- _HOW TO COMPLETE THIS TASK_
Look through the data that follows and copy each line with the string "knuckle".

- _GIVEN ENTRIES_
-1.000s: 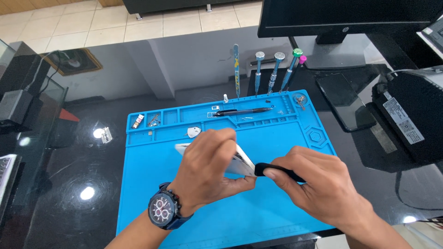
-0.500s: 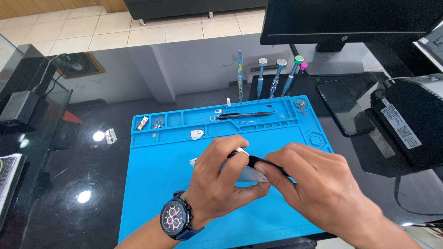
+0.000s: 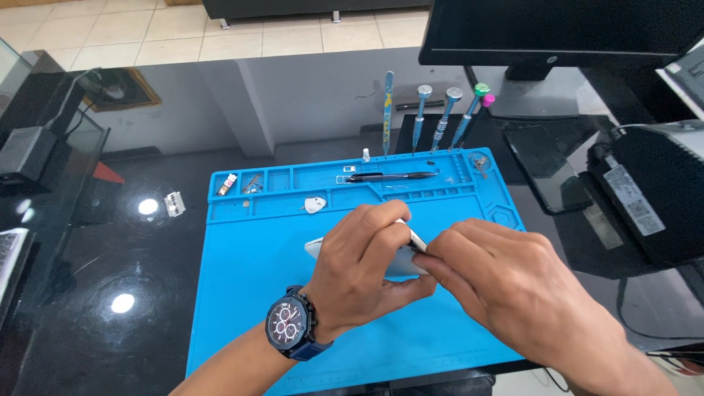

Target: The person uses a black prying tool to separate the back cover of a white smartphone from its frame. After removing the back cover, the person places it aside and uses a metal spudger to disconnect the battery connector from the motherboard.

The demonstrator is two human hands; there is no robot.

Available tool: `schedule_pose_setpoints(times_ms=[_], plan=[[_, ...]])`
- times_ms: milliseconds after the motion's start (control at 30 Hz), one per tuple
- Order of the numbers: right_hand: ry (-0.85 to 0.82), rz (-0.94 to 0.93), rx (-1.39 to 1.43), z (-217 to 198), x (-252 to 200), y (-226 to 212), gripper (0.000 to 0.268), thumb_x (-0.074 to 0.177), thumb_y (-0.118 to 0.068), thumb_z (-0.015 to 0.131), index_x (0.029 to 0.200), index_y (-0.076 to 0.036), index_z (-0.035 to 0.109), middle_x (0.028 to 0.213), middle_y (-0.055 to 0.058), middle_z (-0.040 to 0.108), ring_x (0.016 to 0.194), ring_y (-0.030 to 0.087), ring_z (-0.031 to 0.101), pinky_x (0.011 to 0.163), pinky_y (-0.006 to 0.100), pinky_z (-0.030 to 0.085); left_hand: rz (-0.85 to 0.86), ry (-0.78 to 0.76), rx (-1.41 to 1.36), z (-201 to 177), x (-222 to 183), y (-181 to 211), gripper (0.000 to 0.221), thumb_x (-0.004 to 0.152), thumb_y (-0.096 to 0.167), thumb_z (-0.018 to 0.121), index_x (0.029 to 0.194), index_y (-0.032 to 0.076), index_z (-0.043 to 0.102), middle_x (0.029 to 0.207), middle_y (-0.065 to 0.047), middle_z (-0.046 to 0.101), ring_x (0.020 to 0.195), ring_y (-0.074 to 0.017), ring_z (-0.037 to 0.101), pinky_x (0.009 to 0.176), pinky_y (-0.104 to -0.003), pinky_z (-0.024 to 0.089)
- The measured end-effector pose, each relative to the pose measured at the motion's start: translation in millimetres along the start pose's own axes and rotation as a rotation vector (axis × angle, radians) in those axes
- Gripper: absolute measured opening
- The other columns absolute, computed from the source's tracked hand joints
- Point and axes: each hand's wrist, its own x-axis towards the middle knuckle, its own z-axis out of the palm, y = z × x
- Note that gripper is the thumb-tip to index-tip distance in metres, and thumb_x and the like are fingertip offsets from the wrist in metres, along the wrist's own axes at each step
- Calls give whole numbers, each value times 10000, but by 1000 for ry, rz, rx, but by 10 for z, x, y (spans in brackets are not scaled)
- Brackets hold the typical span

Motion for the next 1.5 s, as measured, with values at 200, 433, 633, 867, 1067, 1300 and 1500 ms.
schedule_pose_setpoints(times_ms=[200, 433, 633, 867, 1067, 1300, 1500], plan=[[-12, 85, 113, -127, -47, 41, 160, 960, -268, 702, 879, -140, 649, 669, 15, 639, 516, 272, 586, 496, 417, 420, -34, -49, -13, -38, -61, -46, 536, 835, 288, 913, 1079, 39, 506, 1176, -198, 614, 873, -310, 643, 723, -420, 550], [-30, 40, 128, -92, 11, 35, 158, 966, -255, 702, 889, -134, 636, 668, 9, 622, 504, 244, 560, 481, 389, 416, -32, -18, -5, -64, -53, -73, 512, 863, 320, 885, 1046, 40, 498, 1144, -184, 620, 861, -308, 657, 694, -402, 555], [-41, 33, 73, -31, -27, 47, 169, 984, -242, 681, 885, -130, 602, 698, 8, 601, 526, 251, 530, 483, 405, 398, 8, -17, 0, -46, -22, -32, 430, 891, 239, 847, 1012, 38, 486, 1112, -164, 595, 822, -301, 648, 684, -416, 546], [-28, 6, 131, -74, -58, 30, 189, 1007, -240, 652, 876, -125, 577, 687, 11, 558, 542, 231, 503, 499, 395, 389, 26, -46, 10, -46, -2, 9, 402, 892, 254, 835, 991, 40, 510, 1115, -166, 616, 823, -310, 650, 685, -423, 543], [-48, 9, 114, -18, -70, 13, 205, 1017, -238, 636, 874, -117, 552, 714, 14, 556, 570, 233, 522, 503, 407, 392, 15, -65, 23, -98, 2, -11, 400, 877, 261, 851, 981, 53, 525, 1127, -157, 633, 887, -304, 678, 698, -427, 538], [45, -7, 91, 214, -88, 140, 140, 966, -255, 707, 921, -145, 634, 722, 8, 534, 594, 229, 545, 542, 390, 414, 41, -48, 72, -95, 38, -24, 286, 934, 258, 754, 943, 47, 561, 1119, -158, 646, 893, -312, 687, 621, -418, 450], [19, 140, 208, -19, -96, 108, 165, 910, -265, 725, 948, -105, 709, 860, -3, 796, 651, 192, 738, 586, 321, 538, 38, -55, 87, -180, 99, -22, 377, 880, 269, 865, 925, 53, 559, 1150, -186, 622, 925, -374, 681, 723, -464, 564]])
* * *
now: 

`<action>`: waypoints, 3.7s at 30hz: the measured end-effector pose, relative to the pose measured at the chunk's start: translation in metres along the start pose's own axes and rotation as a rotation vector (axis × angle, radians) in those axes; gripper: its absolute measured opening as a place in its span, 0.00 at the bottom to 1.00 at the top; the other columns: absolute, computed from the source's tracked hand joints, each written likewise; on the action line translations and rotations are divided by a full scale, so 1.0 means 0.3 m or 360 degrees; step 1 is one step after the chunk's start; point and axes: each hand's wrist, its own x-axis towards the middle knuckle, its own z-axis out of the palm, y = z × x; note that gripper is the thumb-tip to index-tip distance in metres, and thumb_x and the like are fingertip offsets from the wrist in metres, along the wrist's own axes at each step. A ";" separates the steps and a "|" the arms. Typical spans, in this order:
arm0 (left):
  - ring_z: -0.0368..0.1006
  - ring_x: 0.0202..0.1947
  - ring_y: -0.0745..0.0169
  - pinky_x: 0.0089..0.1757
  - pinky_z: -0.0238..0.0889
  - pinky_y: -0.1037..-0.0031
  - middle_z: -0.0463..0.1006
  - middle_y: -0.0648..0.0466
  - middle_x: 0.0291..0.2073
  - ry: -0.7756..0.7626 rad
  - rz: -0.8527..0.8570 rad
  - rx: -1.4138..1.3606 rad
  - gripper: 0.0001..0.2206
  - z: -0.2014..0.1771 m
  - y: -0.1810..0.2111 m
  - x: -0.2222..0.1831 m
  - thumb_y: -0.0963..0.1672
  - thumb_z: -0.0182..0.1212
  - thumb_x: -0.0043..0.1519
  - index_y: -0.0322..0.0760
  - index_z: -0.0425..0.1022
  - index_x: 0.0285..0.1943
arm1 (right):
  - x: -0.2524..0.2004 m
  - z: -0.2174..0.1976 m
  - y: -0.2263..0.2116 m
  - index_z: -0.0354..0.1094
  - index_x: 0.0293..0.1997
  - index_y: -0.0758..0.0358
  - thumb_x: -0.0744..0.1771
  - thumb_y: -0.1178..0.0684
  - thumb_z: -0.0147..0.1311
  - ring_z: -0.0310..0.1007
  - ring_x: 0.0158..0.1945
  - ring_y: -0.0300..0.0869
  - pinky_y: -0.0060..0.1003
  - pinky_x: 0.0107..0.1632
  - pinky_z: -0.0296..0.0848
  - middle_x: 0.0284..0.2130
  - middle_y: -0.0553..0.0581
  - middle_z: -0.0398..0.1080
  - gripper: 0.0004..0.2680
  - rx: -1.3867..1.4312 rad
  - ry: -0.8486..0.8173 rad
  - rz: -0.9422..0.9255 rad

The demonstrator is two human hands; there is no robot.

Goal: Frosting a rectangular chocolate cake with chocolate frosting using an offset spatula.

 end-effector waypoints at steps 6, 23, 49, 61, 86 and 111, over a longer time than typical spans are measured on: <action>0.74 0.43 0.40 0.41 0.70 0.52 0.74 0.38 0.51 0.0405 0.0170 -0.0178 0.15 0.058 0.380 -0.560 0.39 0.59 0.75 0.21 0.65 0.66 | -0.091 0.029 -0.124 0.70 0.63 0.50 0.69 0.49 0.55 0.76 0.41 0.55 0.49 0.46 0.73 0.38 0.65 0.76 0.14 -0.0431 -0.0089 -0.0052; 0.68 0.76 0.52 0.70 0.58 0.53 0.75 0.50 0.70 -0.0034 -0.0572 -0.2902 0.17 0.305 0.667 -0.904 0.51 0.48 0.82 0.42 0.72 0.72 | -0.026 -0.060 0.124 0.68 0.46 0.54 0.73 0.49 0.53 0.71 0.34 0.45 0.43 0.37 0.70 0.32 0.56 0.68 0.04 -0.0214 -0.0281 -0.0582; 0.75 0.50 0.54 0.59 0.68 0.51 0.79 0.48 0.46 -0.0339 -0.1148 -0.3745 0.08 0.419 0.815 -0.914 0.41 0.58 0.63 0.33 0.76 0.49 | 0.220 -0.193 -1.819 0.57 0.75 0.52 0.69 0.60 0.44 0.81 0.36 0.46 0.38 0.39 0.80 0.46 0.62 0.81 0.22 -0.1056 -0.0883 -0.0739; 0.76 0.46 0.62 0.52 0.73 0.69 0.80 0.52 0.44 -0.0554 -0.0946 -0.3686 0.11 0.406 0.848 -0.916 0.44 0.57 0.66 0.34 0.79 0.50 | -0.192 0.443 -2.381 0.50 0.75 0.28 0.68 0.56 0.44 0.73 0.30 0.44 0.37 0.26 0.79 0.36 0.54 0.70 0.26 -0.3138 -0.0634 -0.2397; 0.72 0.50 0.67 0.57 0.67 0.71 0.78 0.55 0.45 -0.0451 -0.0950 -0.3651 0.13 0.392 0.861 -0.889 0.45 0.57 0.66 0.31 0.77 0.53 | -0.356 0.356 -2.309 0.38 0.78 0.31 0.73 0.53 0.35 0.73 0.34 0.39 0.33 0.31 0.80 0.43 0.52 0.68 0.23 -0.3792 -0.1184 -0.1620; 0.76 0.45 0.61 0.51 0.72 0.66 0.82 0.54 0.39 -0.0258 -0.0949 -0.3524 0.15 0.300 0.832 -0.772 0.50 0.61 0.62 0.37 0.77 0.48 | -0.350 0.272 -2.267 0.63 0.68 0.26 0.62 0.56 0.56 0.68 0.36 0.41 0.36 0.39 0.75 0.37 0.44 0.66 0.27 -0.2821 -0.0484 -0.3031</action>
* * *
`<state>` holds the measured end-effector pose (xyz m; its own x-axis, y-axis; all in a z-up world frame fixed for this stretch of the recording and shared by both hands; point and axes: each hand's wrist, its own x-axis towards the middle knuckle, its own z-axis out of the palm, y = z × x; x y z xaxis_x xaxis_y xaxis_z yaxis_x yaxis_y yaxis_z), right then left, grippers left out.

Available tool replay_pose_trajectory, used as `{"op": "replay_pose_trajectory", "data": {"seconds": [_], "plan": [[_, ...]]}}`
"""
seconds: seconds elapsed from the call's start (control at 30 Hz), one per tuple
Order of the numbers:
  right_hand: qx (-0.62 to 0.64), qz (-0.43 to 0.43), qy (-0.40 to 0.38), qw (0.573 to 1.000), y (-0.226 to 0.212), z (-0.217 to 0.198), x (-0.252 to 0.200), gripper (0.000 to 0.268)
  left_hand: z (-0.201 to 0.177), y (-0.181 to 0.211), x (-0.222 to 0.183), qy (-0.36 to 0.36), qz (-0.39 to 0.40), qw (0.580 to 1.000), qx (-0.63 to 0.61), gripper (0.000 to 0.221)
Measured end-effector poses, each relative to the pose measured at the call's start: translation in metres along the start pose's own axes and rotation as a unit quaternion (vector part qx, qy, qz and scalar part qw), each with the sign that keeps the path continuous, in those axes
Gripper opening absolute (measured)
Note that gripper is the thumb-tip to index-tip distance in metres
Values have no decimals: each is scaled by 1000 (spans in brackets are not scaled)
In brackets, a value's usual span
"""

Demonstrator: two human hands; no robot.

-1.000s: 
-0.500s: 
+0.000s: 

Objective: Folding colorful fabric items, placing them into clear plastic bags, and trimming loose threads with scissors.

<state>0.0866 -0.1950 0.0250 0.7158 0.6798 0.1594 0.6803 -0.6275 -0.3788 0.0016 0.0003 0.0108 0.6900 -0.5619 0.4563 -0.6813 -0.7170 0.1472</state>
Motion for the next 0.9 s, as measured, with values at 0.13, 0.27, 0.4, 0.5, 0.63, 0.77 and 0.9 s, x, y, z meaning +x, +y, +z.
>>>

- _ANSWER BELOW_
- Point and axes: each hand's wrist, its own x-axis towards the middle knuckle, its own z-axis out of the palm, y = z × x
`<action>`: waypoints, 3.7s at 30hz: the measured end-effector pose, relative to the pose measured at the chunk's start: translation in metres along the start pose's own axes and rotation as a rotation vector (axis × angle, radians) in those axes; gripper: its absolute measured opening as a place in its span, 0.00 at the bottom to 1.00 at the top; the other columns: absolute, computed from the source's tracked hand joints, each written likewise; on the action line translations and rotations are divided by a full scale, so 1.0 means 0.3 m or 360 degrees; step 1 is one step after the chunk's start; point and axes: each hand's wrist, its own x-axis towards the middle knuckle, its own z-axis out of the palm, y = z × x; note that gripper is the thumb-tip to index-tip distance in metres, and thumb_x and the like are fingertip offsets from the wrist in metres, along the wrist's own axes at each step. A ";" separates the steps and a "|" the arms. Typical spans, in this order:
`<state>` holds the measured end-effector pose (xyz m; its own x-axis, y-axis; all in a z-up world frame fixed for this stretch of the recording and shared by both hands; point and axes: each hand's wrist, its own x-axis towards the middle knuckle, its own z-axis out of the palm, y = z × x; x y z xaxis_x xaxis_y xaxis_z yaxis_x yaxis_y yaxis_z), right then left, grippers left out.

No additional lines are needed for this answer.